__Prompt__: Every line below needs to be transcribed without alteration, and no image may be carried over.

● ● ● ●

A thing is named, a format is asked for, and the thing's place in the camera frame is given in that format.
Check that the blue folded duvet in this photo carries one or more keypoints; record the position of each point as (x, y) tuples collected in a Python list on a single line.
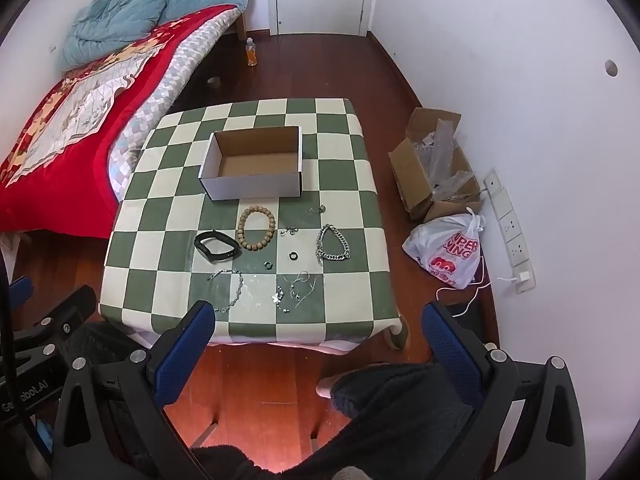
[(106, 26)]

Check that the small round cup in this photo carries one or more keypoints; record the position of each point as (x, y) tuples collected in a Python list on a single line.
[(214, 82)]

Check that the white plastic shopping bag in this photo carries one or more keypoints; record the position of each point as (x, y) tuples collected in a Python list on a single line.
[(448, 247)]

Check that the white power strip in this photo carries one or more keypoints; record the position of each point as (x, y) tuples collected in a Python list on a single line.
[(523, 277)]

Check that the red patterned bed quilt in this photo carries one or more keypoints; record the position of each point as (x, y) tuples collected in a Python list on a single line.
[(73, 160)]

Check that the white cardboard box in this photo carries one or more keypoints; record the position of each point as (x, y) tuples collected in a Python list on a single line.
[(247, 164)]

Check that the brown cardboard box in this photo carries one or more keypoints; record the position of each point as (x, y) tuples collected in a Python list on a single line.
[(413, 186)]

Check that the clear plastic packaging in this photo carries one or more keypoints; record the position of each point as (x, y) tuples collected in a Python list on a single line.
[(436, 155)]

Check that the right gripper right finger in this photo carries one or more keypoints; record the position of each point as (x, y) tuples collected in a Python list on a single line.
[(525, 422)]

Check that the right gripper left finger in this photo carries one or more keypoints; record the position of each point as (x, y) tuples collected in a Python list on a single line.
[(111, 422)]

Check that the black fitness band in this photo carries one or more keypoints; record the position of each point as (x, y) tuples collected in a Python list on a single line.
[(215, 246)]

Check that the green checkered tablecloth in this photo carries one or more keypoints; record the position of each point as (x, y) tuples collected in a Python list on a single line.
[(313, 271)]

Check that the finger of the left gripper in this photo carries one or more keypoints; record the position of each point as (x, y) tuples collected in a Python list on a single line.
[(20, 291)]

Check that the orange drink bottle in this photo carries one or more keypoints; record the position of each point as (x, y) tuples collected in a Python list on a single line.
[(251, 53)]

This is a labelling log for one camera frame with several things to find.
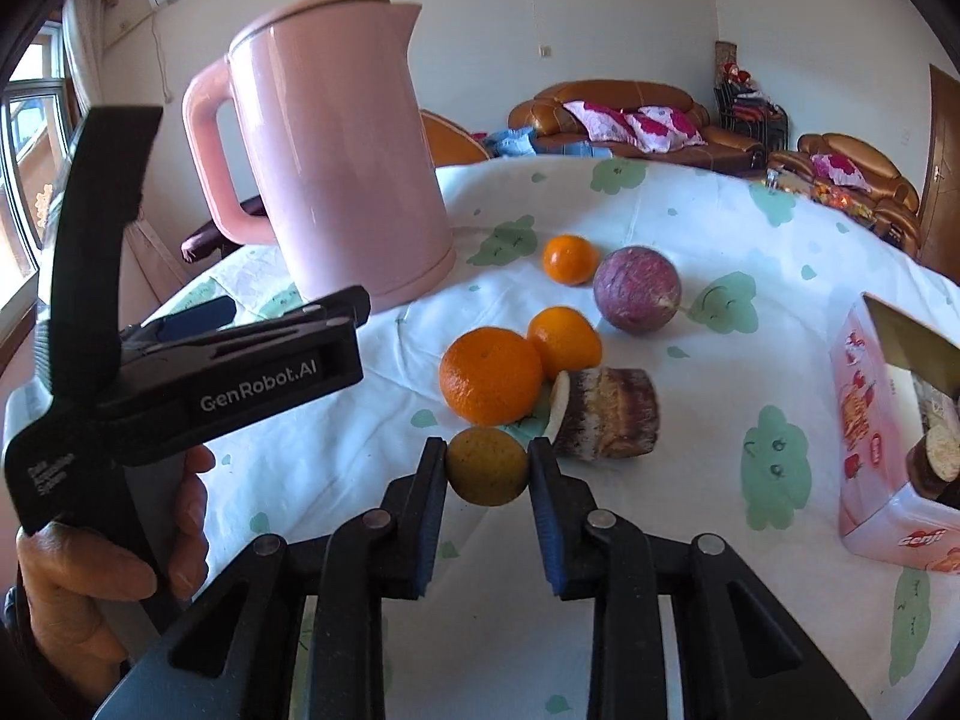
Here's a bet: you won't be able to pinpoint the small yellow-green citrus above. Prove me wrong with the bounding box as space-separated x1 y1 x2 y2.
446 427 529 507

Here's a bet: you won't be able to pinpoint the large orange mandarin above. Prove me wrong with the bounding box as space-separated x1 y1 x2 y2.
438 327 544 426

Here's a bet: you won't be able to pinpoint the medium orange mandarin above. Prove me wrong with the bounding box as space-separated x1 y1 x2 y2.
527 305 604 380

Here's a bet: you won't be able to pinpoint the round purple radish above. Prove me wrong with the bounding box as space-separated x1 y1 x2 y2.
592 245 682 335

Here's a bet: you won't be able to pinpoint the small orange mandarin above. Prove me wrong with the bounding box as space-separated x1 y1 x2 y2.
542 234 601 286

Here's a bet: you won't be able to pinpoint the person's left hand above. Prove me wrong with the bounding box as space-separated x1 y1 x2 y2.
16 447 215 704

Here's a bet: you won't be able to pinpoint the dark round stool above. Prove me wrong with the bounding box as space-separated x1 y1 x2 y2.
181 195 267 265

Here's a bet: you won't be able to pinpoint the white green-patterned tablecloth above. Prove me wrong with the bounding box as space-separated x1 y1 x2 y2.
3 154 960 720

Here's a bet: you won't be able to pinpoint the pink cookie tin box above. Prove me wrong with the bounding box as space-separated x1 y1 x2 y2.
830 293 958 574

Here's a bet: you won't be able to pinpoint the yam piece in tin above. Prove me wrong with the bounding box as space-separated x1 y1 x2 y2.
907 424 958 505

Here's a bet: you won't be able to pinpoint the pink electric kettle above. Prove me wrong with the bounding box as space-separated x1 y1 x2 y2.
182 0 455 310

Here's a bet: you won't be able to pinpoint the near brown leather chair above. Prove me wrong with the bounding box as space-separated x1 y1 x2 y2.
420 109 491 167

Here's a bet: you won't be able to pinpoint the blue plaid blanket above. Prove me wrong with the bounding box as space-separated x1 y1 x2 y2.
480 127 537 158

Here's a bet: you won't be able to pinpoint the pink floral sofa cushion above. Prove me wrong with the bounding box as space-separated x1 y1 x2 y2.
563 101 706 154

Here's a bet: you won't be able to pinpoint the long brown leather sofa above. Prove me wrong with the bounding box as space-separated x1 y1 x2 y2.
508 80 766 176

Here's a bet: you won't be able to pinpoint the brown leather armchair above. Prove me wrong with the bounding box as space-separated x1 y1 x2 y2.
768 132 921 259

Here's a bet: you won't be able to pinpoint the stacked dark chairs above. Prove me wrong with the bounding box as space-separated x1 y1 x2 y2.
715 41 789 151

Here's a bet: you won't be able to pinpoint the brown wooden door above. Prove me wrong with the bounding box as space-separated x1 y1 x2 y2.
919 65 960 283

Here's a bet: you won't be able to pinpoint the window frame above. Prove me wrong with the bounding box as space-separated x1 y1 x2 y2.
0 21 73 341

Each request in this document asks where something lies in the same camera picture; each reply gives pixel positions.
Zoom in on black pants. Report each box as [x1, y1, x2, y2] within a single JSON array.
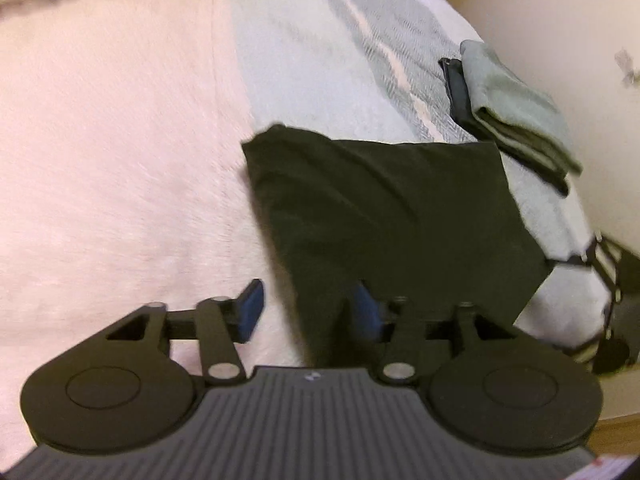
[[242, 125, 550, 366]]

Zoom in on folded dark garment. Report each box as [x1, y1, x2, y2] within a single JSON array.
[[438, 58, 570, 197]]

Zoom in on folded grey shirt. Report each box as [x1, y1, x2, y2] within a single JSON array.
[[460, 40, 582, 174]]

● ● ● ●

__Solution__:
A thing is named, a format is asked for, and the thing's place in the camera frame is given in that format.
Check that the blue folded duvet in this photo carries one or more keypoints; record the position of each point as (x, y) tuples collected in a Python list on a single line.
[(106, 26)]

Check that the small round cup in this photo carries one or more keypoints; record the position of each point as (x, y) tuples collected in a Python list on a single line.
[(214, 82)]

Check that the white plastic shopping bag in this photo carries one or more keypoints; record the position of each point as (x, y) tuples collected in a Python list on a single line.
[(448, 247)]

Check that the white power strip in this photo carries one or more keypoints; record the position of each point as (x, y) tuples collected in a Python list on a single line.
[(523, 277)]

Check that the red patterned bed quilt in this photo carries one or more keypoints; record the position of each point as (x, y) tuples collected in a Python list on a single line.
[(73, 160)]

Check that the white cardboard box in this photo carries one or more keypoints; record the position of each point as (x, y) tuples collected in a Python list on a single line.
[(247, 164)]

Check that the brown cardboard box in this photo carries one or more keypoints; record the position of each point as (x, y) tuples collected in a Python list on a single line.
[(413, 186)]

Check that the clear plastic packaging in this photo carries one or more keypoints; record the position of each point as (x, y) tuples collected in a Python list on a single line.
[(436, 155)]

Check that the right gripper right finger in this photo carries one or more keypoints; record the position of each point as (x, y) tuples collected in a Python list on a single line.
[(525, 422)]

Check that the right gripper left finger in this photo carries one or more keypoints; record the position of each point as (x, y) tuples collected in a Python list on a single line.
[(111, 422)]

Check that the black fitness band in this photo carries one or more keypoints; record the position of each point as (x, y) tuples collected in a Python list on a single line.
[(215, 246)]

Check that the green checkered tablecloth in this photo carries one or more keypoints; record the position of each point as (x, y) tuples collected in a Python list on a single line.
[(313, 271)]

Check that the finger of the left gripper in this photo carries one or more keypoints; record the position of each point as (x, y) tuples collected in a Python list on a single line.
[(20, 291)]

Check that the orange drink bottle in this photo carries one or more keypoints; record the position of each point as (x, y) tuples collected in a Python list on a single line.
[(251, 53)]

This is a labelling log for one camera frame with several things to find.
Here's a bet: you won't be able to pinpoint the small yellow-green citrus above. Prove me wrong with the bounding box as space-separated x1 y1 x2 y2.
446 427 529 507

Here's a bet: you won't be able to pinpoint the large orange mandarin above. Prove me wrong with the bounding box as space-separated x1 y1 x2 y2.
438 327 544 426

Here's a bet: you won't be able to pinpoint the medium orange mandarin above. Prove me wrong with the bounding box as space-separated x1 y1 x2 y2.
527 305 604 380

Here's a bet: you won't be able to pinpoint the round purple radish above. Prove me wrong with the bounding box as space-separated x1 y1 x2 y2.
592 245 682 335

Here's a bet: you won't be able to pinpoint the small orange mandarin above. Prove me wrong with the bounding box as space-separated x1 y1 x2 y2.
542 234 601 286

Here's a bet: you won't be able to pinpoint the person's left hand above. Prove me wrong with the bounding box as space-separated x1 y1 x2 y2.
16 447 215 704

Here's a bet: you won't be able to pinpoint the dark round stool above. Prove me wrong with the bounding box as space-separated x1 y1 x2 y2.
181 195 267 265

Here's a bet: you won't be able to pinpoint the white green-patterned tablecloth above. Prove me wrong with the bounding box as space-separated x1 y1 x2 y2.
3 154 960 720

Here's a bet: you won't be able to pinpoint the pink cookie tin box above. Prove me wrong with the bounding box as space-separated x1 y1 x2 y2.
830 293 958 574

Here's a bet: you won't be able to pinpoint the yam piece in tin above. Prove me wrong with the bounding box as space-separated x1 y1 x2 y2.
907 424 958 505

Here's a bet: you won't be able to pinpoint the pink electric kettle above. Prove me wrong with the bounding box as space-separated x1 y1 x2 y2.
182 0 455 310

Here's a bet: you won't be able to pinpoint the near brown leather chair above. Prove me wrong with the bounding box as space-separated x1 y1 x2 y2.
420 109 491 167

Here's a bet: you won't be able to pinpoint the blue plaid blanket above. Prove me wrong with the bounding box as space-separated x1 y1 x2 y2.
480 127 537 158

Here's a bet: you won't be able to pinpoint the pink floral sofa cushion above. Prove me wrong with the bounding box as space-separated x1 y1 x2 y2.
563 101 706 154

Here's a bet: you won't be able to pinpoint the long brown leather sofa above. Prove me wrong with the bounding box as space-separated x1 y1 x2 y2.
508 80 766 176

Here's a bet: you won't be able to pinpoint the brown leather armchair above. Prove me wrong with the bounding box as space-separated x1 y1 x2 y2.
768 132 921 259

Here's a bet: you won't be able to pinpoint the stacked dark chairs above. Prove me wrong with the bounding box as space-separated x1 y1 x2 y2.
715 41 789 151

Here's a bet: you won't be able to pinpoint the brown wooden door above. Prove me wrong with the bounding box as space-separated x1 y1 x2 y2.
919 65 960 283

Here's a bet: you won't be able to pinpoint the window frame above. Prove me wrong with the bounding box as space-separated x1 y1 x2 y2.
0 21 73 341

Each request in this document asks where something lies in the same camera picture; each reply gives pixel positions.
Zoom in on black pants. Report each box as [x1, y1, x2, y2] within a single JSON array.
[[242, 125, 550, 366]]

Zoom in on folded dark garment. Report each box as [x1, y1, x2, y2] within a single JSON array.
[[438, 58, 570, 197]]

Zoom in on folded grey shirt. Report each box as [x1, y1, x2, y2] within a single JSON array.
[[460, 40, 582, 174]]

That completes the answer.